Polly agreed. “Missie has lovely instincts for interior decorating,” she said. “Her mother seems to have adapted well to her near blindness. Did you notice how easily she found the champagne flute that—if I’m not mistaken, Missie intentionally placed at the far edge of the table beside her chair? It was practically balancing and waiting for the slightest vibration to fall.”

“Missie seems very attentive toward Elizabeth,” Placenta said. “But what was that banshee scream from the kitchen?”

“And it was fun to meet Dana Pointer,” Tim said. “We had quite a chat—before she passed out. She wants to take over Hollywood.” He took his eyes off the road for a second and looked at his passengers in the rearview mirror.

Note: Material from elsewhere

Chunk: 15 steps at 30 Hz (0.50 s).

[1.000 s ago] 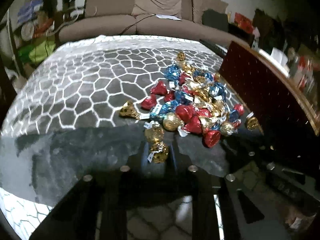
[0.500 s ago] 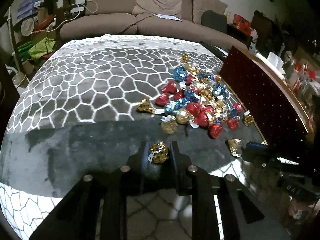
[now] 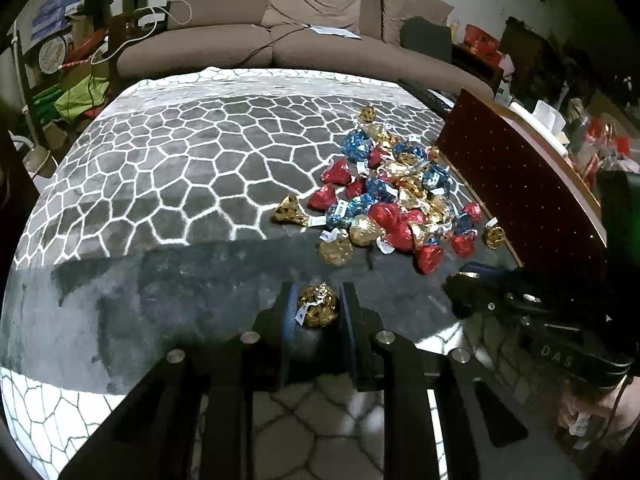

“Now there’s a troublemaker,” Polly quickly added. “She came right out and said she was glad that Trixie Wilder was dead!”

“She’s a pit bull, alright,” Placenta said. “It doesn’t surprise me one bit that she and Sedra are so close. Birds of a feather.”

Their barbed comments began to overlap. “Perhaps Missie and Dana have bloodstained hands,” Polly said.

“Sees a shrink ’cause she hates her mother,” Placenta said.

“Mom’s on a ton of meds. The kitchen looks like Rush Limbaugh’s personal pharmacy,” Tim said.

Polly denounced Missie as a social climber, while Placenta dismissed Elizabeth’s near blindness as an attention grabber, and Tim expressed skepticism over Dana’s bluster that she had the power to have a role rewritten expressly for Sedra.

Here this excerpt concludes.